Class 9 Maths Chapter 4 Exercise 4.3​ Solutions

Given equation: \( x+y=4 \)
Put \( x=0 \) hence, \( y=4 \) Put \( x=4 \) hence, \( y=0 \)
We write the values of \( x \) and \( y \) satisfying the equation in a table:
\(\begin{array}{|l|l|l|}
\hline X & 0 & 4 \\ \hline
Y & 4 & 0 \\
\hline
\end{array}\)
Now we have two points \( {A}(0,4) \) and \( {B}(4,0) \). We are going to plot these points on graph and then join the points to find the line satisfying the equation.

Give Equation:
\(x-y=2\)
Put \( x=0 \) hence, \( y=-2 \)
Put \( x=2 \) hence, \( y=0 \)
We write the values of \( x \) and \( y \) satisfying the equation in a table
\(\begin{array}{|l|l|l|}
\hline X & 0 & 2 \\
\hline Y & -2 & 0 \\
\hline
\end{array}\)
Now we have two points \( {A}(0,-2) \) and \( {B}(2,0) \) to plot on the graph. Plot these points and join them with a line to obtain the graph of equation.

Given Equation:
\(y=3 x\)
Put \( x=0 \) hence, \( y=0 \)
Put \( x=1 \) hence, \( y=3 \)
We write values of \( x \) and \( y \) satisfying the equation in a table
\(\begin{array}{|l|l|l|}
\hline x & 0 & 1 \\
\hline y & 0 & 3 \\
\hline
\end{array}\)
Now we have two points \( {A}(0,0) \) and \( {B}(1,3) \) to plot on graph. Join these points together to obtain graph of the equation.

Given equation:
\(3=2 x+y\)
Put \( x=0 \) hence, \( y=3 \)
Put \( {x}=1 \) hence, \( {y}=1 \)
We write the values of \( x \) and \( y \) satisfying the equation in a table.
\(\begin{array}{|l|l|l|}
\hline x & 0 & 1 \\
\hline y & 3 & 1 \\
\hline
\end{array}\)
Now we have two points \( {A}(0,3) \) and \( {B}(1,1) \) to plot on the graph. Join the points and the line obtained will be the graph of the equation.

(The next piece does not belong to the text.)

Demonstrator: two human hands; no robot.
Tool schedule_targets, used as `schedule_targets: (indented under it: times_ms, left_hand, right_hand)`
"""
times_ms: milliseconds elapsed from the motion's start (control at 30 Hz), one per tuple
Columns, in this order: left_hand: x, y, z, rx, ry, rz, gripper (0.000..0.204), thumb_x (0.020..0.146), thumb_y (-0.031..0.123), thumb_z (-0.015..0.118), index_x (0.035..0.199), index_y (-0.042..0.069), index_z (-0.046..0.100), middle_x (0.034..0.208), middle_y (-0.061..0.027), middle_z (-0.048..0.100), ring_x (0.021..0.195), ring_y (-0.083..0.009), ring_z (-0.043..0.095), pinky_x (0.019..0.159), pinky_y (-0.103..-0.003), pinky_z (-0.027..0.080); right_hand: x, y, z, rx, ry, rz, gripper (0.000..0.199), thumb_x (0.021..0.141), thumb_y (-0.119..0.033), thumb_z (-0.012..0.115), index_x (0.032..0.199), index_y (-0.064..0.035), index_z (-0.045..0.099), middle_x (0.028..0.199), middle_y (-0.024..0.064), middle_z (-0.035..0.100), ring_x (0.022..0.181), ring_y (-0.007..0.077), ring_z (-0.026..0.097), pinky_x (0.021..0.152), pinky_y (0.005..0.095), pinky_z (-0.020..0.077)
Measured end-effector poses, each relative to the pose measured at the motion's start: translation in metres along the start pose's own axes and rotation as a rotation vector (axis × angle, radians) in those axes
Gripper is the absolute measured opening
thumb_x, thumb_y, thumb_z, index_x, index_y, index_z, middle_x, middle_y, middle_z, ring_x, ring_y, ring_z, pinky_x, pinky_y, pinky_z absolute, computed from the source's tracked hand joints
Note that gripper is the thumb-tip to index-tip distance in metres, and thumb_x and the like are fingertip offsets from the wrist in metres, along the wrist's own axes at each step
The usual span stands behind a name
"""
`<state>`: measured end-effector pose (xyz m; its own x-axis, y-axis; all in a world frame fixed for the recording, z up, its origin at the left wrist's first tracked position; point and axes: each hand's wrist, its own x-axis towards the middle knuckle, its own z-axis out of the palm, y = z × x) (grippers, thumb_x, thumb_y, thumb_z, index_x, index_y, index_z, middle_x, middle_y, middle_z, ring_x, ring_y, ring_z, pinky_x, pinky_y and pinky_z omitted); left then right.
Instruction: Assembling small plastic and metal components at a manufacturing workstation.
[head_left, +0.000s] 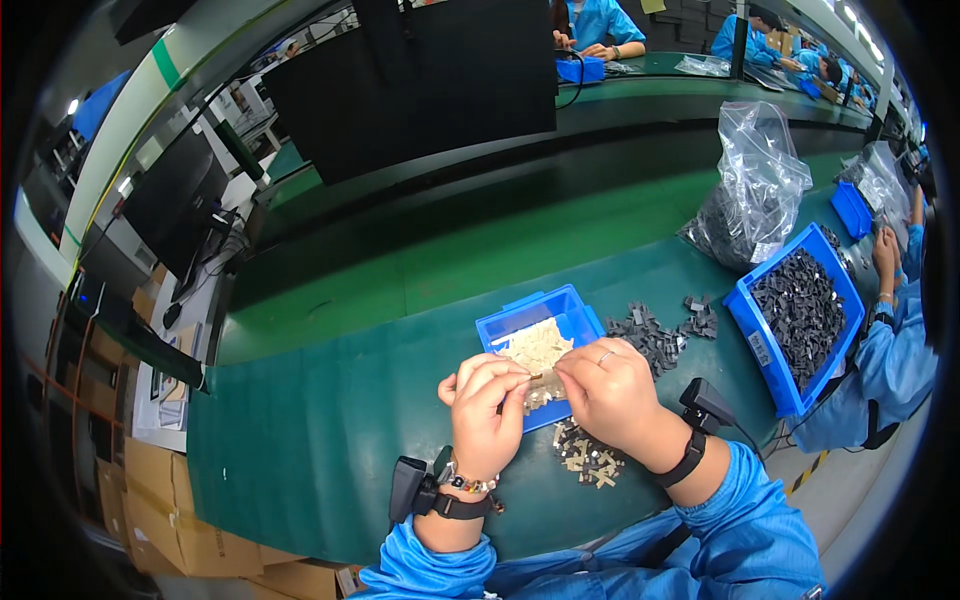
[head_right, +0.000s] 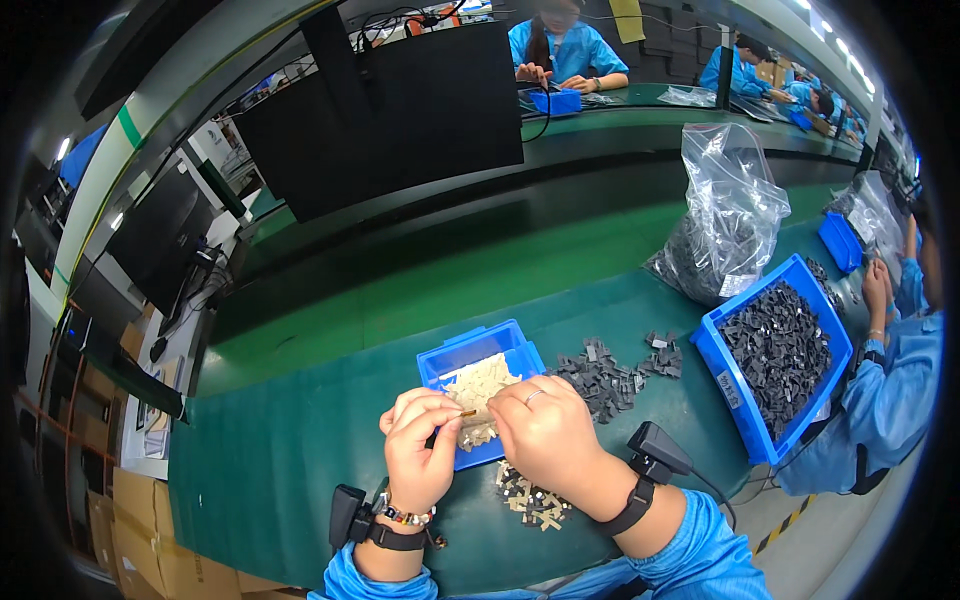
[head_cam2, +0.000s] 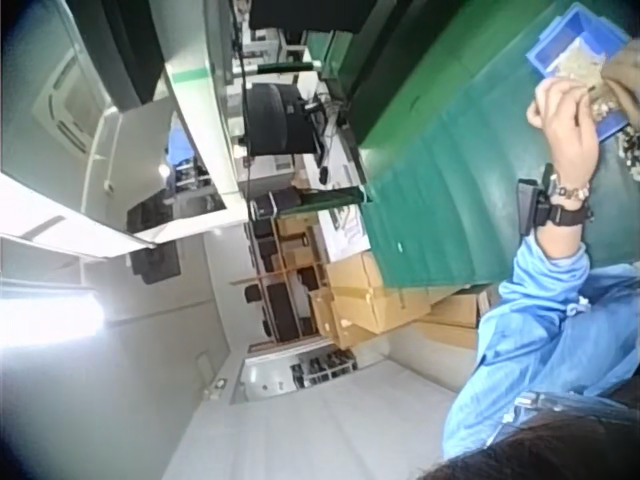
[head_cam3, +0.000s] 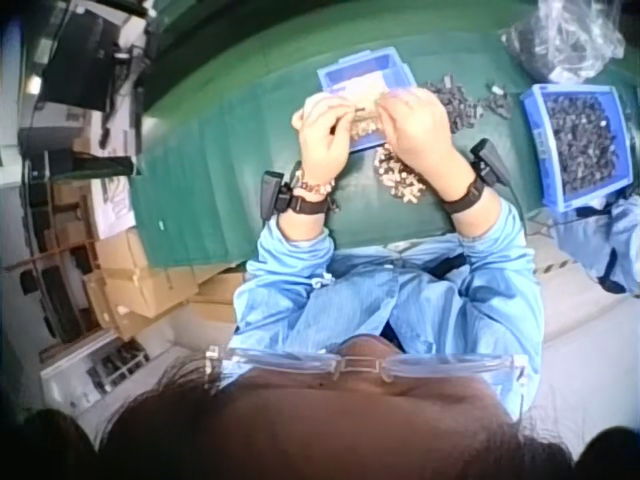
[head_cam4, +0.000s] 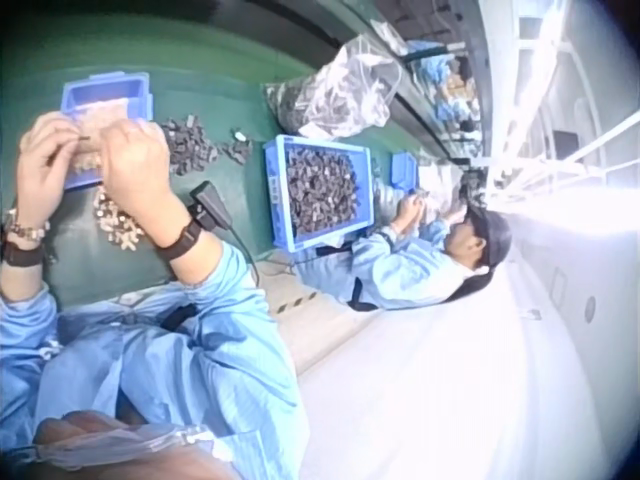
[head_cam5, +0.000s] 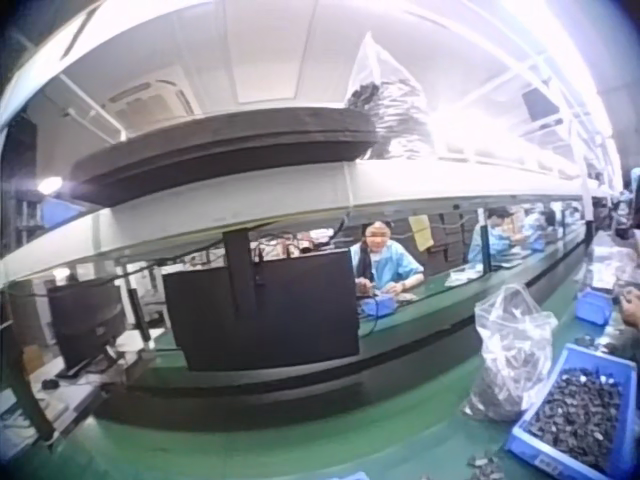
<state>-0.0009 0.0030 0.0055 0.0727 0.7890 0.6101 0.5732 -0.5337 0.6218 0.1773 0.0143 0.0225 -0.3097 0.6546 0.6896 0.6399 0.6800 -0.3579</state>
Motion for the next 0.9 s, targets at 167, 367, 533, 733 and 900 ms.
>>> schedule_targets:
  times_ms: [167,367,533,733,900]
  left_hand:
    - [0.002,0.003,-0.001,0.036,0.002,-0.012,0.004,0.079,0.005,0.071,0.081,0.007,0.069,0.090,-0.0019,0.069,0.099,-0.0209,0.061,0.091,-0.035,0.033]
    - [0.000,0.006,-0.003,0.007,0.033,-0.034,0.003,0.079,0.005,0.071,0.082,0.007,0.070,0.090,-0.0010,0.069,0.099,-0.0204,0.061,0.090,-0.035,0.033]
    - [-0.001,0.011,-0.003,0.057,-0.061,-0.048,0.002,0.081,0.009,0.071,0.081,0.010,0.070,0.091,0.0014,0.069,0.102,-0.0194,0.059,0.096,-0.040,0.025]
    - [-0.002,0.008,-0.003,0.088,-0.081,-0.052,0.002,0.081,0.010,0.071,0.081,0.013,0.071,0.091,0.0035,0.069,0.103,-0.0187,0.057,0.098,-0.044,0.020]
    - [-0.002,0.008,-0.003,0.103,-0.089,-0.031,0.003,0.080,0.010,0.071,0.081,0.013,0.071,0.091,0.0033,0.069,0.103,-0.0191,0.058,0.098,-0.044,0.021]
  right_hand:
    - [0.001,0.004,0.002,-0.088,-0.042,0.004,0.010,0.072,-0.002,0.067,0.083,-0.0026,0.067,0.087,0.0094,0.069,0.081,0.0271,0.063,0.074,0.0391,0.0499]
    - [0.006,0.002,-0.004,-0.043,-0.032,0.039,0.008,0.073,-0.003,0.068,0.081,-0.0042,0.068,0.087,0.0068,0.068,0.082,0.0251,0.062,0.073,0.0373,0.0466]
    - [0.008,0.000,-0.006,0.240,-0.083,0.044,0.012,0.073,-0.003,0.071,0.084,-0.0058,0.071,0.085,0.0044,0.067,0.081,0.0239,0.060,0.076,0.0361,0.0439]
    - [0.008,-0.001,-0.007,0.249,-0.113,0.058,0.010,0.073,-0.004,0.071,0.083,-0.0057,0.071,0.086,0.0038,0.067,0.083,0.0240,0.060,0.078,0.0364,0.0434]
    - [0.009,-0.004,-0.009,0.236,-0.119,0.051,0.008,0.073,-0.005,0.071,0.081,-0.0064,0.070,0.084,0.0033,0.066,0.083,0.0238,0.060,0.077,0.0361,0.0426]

Note: You have to take at least two points to draw a graph.

Here,
\( {x}=2 \) and \( {y}=14 \)
Hence,
\(x+y=16\)
Also,
\(y=7 x\)
\(y-7 x=0\)
Therefore,
The equations of two lines passing through \( (2,14) \) are:
\(x+y=16\)
And,
\(y-7 x=0\)
There would be infinite such lines because infinite number of lines can pass through a given point.
We can also see this graphically:

From a single point there can be infinite number of lines that can pass.

The point \( (3,4) \) lies on the graph of the equation \( 3 y=a x+7 \)
Therefore,
Put \( x=3 \) and \( y=4 \) in the equation,
\(3 y=a x+7\)
Hence,
\(3 \times 4=a \times 3+7\)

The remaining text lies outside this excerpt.